Antibodies capable of neutralizing multiple SARS-CoV-2 strains can inform strategies for broadly protective COVID-19 booster vaccines.
As the SARS-CoV-2 virus that causes COVID-19 continues to evolve, immunologists and infectious diseases experts are eager to know whether new variants are resistant to the human antibodies that recognized initial versions of the virus. Vaccines against COVID-19, which were developed based on the chemistry and genetic code of this initial virus, may confer less protection if the antibodies they help people produce do not fend off new viral strains. Now, researchers from Brigham and Women’s Hospital and collaborators have created an “atlas” that charts how 152 different antibodies attack a major piece of the SARS-CoV-2 machinery, the spike protein, as it has evolved since 2020. Their study, published in Cell, highlights antibodies that are able to neutralize the newer strains, while identifying regions of the spike protein that have become more resistant to attack.

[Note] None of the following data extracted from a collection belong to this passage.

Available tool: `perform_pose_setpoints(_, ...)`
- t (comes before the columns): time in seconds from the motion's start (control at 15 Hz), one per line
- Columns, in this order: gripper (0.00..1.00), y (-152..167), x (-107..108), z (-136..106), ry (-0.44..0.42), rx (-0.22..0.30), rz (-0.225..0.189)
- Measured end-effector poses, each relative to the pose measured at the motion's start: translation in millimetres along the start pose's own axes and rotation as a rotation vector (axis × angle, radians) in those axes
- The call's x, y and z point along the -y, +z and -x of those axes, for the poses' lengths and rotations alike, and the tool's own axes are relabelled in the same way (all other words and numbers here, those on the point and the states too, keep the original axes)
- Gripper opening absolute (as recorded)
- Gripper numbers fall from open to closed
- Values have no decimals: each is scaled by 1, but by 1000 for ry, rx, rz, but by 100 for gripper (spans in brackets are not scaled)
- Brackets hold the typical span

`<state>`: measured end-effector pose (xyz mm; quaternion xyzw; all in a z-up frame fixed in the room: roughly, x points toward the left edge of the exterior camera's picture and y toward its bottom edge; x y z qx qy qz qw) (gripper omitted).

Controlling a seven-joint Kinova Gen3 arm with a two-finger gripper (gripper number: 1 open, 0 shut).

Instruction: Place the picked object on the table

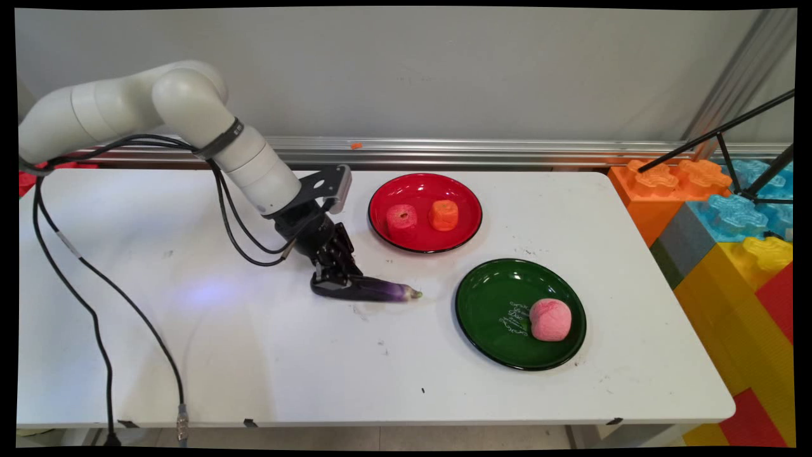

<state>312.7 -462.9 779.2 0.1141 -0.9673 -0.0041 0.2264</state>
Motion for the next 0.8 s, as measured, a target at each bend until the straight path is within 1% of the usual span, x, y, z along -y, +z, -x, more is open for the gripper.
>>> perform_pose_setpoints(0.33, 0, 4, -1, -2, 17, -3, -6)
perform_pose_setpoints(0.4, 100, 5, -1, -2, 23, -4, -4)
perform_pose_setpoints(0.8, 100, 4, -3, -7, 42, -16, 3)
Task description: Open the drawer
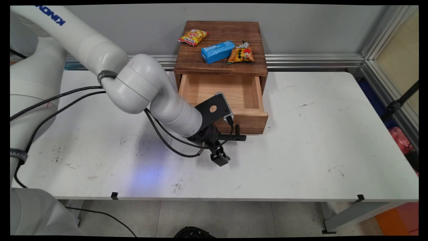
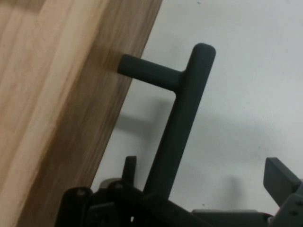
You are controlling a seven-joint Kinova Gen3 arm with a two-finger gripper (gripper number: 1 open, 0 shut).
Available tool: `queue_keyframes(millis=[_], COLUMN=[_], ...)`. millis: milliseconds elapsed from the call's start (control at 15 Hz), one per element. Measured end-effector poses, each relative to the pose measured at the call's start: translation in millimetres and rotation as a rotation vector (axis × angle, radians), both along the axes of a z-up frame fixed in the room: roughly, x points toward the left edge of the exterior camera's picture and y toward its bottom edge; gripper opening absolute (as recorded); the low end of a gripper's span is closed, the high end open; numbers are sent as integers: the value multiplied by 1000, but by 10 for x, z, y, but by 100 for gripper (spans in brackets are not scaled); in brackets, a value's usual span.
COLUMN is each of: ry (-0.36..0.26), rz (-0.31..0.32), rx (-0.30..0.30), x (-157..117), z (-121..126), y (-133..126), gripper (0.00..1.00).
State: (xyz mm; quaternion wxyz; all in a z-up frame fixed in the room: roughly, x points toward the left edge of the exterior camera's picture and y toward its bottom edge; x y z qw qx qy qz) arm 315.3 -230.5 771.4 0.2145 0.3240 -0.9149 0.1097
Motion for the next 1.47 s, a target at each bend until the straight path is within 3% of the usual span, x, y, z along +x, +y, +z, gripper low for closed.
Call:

“Emerging data show that vaccines still confer some protection from new SARS-CoV-2 variants, and our study shows how that works from an antibody standpoint,” said corresponding author Duane Wesemann, MD, PhD, of the Division of Allergy and Clinical Immunology and Division of Genetics at the Brigham and an associate professor at Harvard Medical School. “These data can help us think about what the best kind of booster vaccine might be by studying how the repertoire of human antibodies recognizes the spike protein.”

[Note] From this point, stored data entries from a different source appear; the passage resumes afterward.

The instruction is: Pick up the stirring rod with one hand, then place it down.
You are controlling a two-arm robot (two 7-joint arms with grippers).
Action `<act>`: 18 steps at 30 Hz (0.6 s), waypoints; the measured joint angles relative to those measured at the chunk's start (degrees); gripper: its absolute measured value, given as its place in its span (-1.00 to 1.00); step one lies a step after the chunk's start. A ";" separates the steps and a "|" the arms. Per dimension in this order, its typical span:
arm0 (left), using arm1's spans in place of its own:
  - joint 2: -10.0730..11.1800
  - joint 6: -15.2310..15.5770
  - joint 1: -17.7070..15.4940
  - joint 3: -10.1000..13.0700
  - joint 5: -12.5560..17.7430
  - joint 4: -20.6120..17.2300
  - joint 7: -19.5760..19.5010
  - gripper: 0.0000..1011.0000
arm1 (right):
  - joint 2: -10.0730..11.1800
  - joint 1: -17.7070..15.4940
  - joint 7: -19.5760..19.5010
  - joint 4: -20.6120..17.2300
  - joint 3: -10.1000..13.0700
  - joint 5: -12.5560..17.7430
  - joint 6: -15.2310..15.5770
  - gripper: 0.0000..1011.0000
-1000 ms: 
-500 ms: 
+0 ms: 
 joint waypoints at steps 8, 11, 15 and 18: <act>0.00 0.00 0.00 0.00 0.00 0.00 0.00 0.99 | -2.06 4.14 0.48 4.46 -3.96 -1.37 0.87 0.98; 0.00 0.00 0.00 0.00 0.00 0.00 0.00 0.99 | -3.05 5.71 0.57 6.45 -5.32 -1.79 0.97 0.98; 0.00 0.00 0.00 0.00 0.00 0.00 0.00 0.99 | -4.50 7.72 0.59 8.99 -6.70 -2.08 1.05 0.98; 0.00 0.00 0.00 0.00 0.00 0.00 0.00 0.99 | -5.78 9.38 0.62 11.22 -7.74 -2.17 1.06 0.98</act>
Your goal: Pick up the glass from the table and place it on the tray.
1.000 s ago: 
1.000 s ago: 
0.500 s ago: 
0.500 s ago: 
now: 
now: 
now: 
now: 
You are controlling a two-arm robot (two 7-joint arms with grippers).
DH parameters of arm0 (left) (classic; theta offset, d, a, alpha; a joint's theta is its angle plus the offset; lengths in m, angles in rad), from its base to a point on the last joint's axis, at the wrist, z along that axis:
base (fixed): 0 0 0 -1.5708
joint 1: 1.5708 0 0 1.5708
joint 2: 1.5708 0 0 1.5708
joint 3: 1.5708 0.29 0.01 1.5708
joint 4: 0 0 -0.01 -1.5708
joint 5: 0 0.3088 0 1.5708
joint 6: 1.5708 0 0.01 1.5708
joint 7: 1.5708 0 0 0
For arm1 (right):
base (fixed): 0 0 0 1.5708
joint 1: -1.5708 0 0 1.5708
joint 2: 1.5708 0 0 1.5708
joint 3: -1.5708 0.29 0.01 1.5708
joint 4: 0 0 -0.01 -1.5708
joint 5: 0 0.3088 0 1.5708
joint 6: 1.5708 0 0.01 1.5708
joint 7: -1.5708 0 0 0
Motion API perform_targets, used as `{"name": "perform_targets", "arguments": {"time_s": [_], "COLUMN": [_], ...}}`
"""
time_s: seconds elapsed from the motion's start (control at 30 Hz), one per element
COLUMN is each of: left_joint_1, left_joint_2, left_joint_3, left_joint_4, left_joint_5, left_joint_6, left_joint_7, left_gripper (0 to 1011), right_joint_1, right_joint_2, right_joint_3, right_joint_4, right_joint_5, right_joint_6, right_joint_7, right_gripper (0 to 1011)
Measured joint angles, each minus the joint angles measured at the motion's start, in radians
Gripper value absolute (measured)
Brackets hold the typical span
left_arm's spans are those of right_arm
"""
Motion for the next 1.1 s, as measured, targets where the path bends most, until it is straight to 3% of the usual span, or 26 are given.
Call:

The researchers examined the antibody-producing Memory B cells of 19 patients who were infected with SARS-CoV-2 in March of 2020, before the emergence of new variants. They studied how these antibodies, as well as other antibodies that have been characterized by researchers, bind to spike protein models of the B.1.1.7 (Alpha), B.1351 (Beta) and P.1 (Gamma) variants of SARS-CoV-2, which were first identified in the United Kingdom, South Africa, and Brazil, respectively. An analysis of the Delta variant is currently underway.
Overall, the authors confirmed that the hundreds of antibodies they studied largely bind to seven major “footprints” on the spike protein. While many of these antibodies “compete” to bind to the same regions of the early version of the SARS-CoV-2 spike protein, when it comes to newer strains, some of these antibodies lose their potency while others emerge as broadly responsive neutralizers.

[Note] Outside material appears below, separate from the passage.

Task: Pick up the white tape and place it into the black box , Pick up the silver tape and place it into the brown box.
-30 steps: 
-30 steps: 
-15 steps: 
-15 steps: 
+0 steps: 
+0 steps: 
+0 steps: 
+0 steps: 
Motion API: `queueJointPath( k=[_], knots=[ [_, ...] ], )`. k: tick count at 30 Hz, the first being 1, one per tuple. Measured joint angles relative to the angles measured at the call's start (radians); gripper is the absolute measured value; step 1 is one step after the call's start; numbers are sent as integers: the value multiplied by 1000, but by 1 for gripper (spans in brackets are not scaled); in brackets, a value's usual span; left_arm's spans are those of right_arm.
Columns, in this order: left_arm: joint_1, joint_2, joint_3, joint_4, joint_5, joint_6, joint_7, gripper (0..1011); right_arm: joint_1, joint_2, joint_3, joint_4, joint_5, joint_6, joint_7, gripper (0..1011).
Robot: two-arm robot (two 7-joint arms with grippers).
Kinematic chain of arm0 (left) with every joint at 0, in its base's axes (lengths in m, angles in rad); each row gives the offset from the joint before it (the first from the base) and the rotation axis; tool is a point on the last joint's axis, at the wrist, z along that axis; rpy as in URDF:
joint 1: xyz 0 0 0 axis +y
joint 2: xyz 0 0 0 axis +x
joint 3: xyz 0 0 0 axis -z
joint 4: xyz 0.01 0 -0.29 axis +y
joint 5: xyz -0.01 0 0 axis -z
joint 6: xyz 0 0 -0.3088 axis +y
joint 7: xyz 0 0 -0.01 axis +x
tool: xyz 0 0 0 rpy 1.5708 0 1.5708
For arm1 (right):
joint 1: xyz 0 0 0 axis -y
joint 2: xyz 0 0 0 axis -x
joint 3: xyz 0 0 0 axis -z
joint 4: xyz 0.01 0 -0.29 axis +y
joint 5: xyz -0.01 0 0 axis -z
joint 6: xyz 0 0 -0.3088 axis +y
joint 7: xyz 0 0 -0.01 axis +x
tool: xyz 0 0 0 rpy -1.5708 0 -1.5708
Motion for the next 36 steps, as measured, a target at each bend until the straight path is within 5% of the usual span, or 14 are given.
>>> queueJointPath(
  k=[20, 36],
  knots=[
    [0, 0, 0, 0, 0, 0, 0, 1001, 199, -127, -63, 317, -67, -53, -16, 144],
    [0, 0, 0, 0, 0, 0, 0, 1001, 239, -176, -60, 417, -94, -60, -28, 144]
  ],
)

In particular, antibodies binding to two of these spike protein regions, dubbed RBD-2 and NTD-1, were the most potent neutralizers of initial forms of the spike protein. The B.1.351 spike variant proved to exhibit the greatest ability to evade existing antibody arsenals, escaping many RBD-2- and NTD-1-binding antibodies. Some antibodies binding another region, called S2-1, could recognize spike proteins from more distantly related viruses such as MERS, SARS, and common cold coronaviruses.
“Making different antibodies that compete for one region of the virus allows the immune system to be more flexible,” Wesemann said. “Otherwise-redundant recognition by antibodies targeting the same footprint of one version of the virus confers recognition depth of the same footprint on variants, and some antibodies maintain high neutralization potency against all the variants. Now that we can identify the antibodies that are more broadly reactive to all of the variants, we can think about how to elicit them more strongly in a vaccine.”
Reference: “Memory B Cell Repertoire for Recognition of Evolving SARS-CoV-2 Spike” Pei Tong, Avneesh Gautam, Ian W. Windsor, Meghan Travers, Yuezhou Chen, Nicholas Garcia, Noah B. Whiteman, Lindsay G.A. McKay, Nadia Storm, Lauren E. Malsick, Anna N. Honko, Felipe J.N. Lelis, Shaghayegh Habibi, Simon Jenni, Yongfei Cai, Linda J. Rennick, W. Paul Duprex, Kevin R. McCarthy, Christy L. Lavine, Teng Zuo, Junrui Lin, Adam Zuiani, Jared Feldman, Elizabeth A. MacDonald, Blake M. Hauser, Anthony Griffths, Michael S. Seaman, Aaron G. Schmidt, Bing Chen, Donna Neuberg, Goran Bajic, Stephen C. Harrison, Duane R. Wesemann, Accepted, Cell.
This study was supported by NIH grants T32 AI007245, T32 GM007753, AI146779, AI007512, T32 AI007306, AI121394, AI139538, and AI137940, and by MassCPR and Fast Grants for COVID Science.